▶ What to do
Everything in the listing must be repeated exactly, apart from the images.

▶ Information shown
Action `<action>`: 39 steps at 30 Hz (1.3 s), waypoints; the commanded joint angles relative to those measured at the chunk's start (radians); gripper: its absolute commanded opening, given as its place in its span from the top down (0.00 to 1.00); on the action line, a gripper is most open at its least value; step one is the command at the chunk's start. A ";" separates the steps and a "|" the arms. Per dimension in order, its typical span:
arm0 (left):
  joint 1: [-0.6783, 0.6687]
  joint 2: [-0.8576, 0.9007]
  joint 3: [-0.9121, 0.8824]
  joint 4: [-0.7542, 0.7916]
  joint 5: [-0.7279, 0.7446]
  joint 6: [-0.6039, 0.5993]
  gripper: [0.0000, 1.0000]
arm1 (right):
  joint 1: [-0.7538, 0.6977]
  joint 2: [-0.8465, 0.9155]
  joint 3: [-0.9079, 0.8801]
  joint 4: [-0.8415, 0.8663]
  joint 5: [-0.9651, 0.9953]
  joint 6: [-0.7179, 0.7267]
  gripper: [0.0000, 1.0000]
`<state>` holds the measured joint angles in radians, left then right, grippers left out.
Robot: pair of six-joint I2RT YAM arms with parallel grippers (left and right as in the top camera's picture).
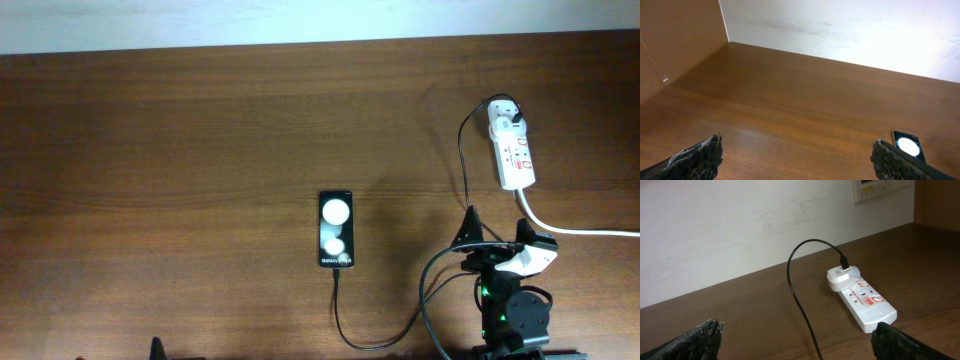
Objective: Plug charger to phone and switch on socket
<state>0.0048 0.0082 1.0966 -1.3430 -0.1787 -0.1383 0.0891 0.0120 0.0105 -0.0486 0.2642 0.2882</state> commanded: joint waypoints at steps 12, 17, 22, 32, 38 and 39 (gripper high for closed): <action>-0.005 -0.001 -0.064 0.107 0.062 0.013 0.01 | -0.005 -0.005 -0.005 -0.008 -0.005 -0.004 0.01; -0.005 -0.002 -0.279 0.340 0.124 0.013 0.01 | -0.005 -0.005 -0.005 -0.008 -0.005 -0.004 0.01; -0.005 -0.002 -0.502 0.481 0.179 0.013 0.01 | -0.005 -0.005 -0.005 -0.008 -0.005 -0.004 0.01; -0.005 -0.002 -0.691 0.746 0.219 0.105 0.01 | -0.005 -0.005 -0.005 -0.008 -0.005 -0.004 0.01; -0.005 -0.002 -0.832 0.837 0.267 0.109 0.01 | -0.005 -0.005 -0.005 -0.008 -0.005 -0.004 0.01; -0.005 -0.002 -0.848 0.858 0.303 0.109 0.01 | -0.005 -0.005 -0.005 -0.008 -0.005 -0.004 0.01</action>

▶ Task response
Action `<action>`: 39 steps at 30 Hz (1.3 s), waypoints; the commanded joint angles relative to those measured at the chunk's start (radians); gripper: its absolute commanded opening, given as its place in its span from the top down (0.00 to 1.00); on the action line, a gripper is most open at its least value; step one is the command at the chunk's start. A ";" separates the steps and a "|" the arms. Per dimension in order, its typical span:
arm0 (left):
  joint 1: [-0.6783, 0.6687]
  joint 2: [-0.8576, 0.9007]
  joint 3: [-0.9121, 0.8824]
  joint 4: [-0.7542, 0.7916]
  joint 5: [-0.7279, 0.7446]
  joint 6: [-0.6039, 0.5993]
  gripper: [0.0000, 1.0000]
arm1 (right):
  joint 1: [-0.7538, 0.6977]
  joint 2: [-0.8465, 0.9155]
  joint 3: [-0.9079, 0.8801]
  joint 4: [-0.8415, 0.8663]
  joint 5: [-0.9651, 0.9953]
  joint 6: [-0.7179, 0.7267]
  gripper: [0.0000, 1.0000]
`<state>` holds the measured joint angles in radians, left then right, grippers left out.
Robot: pair of six-joint I2RT YAM arms with parallel grippers (left and right as in the top camera's picture).
Objective: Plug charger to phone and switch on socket
<state>0.0048 0.0082 1.0966 -1.3430 -0.1787 -0.1383 0.0891 0.0120 0.0105 -0.0486 0.2642 0.2882</state> commanded: joint waypoints at steps 12, 17, 22, 32, 38 and 39 (gripper high for closed): <action>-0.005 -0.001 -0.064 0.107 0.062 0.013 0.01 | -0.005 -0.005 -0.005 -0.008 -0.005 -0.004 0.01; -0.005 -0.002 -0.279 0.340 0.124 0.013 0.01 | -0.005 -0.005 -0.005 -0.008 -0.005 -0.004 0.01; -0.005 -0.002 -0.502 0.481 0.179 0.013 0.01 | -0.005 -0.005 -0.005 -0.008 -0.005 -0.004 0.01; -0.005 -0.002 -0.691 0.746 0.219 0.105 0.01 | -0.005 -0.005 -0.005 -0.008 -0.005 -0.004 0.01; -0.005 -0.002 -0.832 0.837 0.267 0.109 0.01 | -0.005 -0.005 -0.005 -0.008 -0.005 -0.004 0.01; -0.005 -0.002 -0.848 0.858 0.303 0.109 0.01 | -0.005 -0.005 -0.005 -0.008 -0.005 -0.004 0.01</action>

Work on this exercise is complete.